EXERCISE OBJECTIVE: Where the records below reach the line containing "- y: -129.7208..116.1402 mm", start transcribing, and end with the line containing "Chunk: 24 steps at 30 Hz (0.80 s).", exactly and with nothing else added.

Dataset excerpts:
■ ■ ■ ■ ■
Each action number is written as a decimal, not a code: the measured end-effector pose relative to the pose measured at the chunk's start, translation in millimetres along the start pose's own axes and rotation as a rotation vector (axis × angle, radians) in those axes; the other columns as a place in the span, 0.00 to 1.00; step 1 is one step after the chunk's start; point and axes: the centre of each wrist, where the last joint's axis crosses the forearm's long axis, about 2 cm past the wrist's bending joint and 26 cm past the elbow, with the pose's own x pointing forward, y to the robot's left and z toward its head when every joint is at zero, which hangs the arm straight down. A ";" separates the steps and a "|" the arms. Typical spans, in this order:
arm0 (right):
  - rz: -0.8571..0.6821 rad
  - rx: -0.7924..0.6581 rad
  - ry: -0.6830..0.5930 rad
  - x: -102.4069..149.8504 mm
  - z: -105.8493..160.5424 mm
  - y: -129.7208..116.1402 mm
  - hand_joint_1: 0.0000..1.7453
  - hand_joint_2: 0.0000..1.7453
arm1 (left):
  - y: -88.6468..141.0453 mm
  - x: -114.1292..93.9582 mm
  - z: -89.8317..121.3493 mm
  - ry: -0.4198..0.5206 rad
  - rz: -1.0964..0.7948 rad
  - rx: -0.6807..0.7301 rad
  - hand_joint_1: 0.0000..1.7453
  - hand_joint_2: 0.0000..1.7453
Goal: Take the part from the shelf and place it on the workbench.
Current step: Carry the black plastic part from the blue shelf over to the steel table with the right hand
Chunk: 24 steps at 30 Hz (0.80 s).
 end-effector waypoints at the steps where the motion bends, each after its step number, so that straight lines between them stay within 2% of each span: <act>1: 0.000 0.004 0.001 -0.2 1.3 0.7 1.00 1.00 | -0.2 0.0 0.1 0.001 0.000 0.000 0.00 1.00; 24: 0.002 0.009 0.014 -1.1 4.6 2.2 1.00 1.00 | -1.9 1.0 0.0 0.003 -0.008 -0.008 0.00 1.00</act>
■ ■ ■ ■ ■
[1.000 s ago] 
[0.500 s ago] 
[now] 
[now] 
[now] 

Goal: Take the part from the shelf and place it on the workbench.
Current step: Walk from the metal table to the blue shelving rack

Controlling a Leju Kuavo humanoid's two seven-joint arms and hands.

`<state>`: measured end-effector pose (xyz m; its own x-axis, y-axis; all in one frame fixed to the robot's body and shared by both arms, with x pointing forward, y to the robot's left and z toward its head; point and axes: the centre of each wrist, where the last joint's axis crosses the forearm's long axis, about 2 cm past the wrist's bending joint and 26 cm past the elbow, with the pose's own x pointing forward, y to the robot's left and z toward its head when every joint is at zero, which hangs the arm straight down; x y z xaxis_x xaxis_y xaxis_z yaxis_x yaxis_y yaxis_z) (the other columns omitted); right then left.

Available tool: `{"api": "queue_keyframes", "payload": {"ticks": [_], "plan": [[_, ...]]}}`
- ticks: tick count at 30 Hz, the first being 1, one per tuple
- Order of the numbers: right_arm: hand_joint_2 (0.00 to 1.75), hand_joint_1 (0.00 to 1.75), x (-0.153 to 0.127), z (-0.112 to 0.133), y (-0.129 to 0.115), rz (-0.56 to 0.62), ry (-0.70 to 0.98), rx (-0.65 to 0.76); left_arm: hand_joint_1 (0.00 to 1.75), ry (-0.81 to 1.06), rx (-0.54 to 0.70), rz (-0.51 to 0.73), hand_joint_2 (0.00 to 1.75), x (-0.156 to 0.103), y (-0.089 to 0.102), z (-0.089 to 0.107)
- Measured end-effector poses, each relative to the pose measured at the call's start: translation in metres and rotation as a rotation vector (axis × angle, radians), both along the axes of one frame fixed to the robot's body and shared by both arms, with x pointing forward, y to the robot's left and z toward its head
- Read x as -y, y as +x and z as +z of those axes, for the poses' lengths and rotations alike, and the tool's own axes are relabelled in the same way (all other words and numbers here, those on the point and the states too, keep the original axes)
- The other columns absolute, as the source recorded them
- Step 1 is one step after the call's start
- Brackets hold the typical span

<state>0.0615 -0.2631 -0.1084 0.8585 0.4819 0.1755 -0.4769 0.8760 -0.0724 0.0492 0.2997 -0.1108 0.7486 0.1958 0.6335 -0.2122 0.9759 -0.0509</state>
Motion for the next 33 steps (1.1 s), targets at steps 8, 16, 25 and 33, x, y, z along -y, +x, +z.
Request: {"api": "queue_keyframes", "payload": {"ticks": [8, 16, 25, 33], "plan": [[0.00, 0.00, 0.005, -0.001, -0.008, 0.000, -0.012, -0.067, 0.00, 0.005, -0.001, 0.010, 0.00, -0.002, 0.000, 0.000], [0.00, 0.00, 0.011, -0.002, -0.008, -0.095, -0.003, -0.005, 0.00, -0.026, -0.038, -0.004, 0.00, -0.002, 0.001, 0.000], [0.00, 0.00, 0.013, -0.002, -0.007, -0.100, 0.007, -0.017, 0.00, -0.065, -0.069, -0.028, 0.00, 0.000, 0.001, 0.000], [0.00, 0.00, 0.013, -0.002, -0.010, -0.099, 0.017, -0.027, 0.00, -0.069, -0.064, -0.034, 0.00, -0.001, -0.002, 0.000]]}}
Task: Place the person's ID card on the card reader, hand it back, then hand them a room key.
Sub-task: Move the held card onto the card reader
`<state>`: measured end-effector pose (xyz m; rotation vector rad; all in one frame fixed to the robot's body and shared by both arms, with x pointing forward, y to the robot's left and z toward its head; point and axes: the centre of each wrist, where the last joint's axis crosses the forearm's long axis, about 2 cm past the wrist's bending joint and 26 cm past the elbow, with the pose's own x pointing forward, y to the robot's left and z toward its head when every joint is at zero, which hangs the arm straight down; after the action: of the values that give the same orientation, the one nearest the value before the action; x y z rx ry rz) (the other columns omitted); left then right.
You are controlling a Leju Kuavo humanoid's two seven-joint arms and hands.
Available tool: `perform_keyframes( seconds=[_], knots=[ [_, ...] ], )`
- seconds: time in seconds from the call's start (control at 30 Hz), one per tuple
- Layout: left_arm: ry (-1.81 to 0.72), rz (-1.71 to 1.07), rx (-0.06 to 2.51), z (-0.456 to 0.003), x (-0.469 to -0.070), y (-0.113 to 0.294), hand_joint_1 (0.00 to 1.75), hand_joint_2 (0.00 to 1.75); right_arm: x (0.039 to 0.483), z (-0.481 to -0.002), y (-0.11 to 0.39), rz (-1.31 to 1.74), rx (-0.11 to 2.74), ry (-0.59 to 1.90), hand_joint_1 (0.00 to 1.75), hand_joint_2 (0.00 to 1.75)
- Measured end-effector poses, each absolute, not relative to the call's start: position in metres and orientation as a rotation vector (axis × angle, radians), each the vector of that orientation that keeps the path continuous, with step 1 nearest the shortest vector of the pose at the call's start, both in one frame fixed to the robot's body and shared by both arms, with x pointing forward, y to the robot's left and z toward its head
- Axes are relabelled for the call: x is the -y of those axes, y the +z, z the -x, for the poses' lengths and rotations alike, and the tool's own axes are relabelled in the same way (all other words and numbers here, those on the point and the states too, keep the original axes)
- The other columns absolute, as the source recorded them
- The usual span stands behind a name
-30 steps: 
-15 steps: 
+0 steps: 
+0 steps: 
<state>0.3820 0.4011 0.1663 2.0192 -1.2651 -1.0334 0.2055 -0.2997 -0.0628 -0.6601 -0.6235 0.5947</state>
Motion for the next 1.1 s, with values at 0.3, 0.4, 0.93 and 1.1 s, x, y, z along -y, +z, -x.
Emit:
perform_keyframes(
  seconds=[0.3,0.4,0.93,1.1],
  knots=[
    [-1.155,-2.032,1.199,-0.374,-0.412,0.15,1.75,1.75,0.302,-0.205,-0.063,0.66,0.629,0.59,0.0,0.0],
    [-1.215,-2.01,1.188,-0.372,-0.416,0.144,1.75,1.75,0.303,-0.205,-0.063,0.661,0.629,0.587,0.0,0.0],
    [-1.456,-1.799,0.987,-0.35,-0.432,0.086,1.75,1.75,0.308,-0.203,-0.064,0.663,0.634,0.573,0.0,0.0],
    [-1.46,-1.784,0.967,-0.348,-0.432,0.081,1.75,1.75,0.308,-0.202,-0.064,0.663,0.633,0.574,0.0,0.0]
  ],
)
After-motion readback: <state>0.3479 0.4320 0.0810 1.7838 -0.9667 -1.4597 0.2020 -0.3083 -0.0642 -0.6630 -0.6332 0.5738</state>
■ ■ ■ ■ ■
SOLUTION TO THIS TASK:
  - y: -129.7208..116.1402 mm
  - hand_joint_1: 0.0000..1.7453
  - hand_joint_2: 0.0000..1.7453
arm1 (left):
  - y: -88.6468..141.0453 mm
  - x: -114.1292..93.9582 mm
  - z: -89.8317..121.3493 mm
  - ry: -0.4198..0.5206 rad
  - rz: -1.0964..0.7948 rad
  - rx: -0.6807..0.7301 rad
  - hand_joint_1: 0.0000..1.7453
  - hand_joint_2: 0.0000..1.7453
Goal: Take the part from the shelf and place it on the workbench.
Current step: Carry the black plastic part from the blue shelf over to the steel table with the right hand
Chunk: 24 steps at 30 Hz (0.80 s).

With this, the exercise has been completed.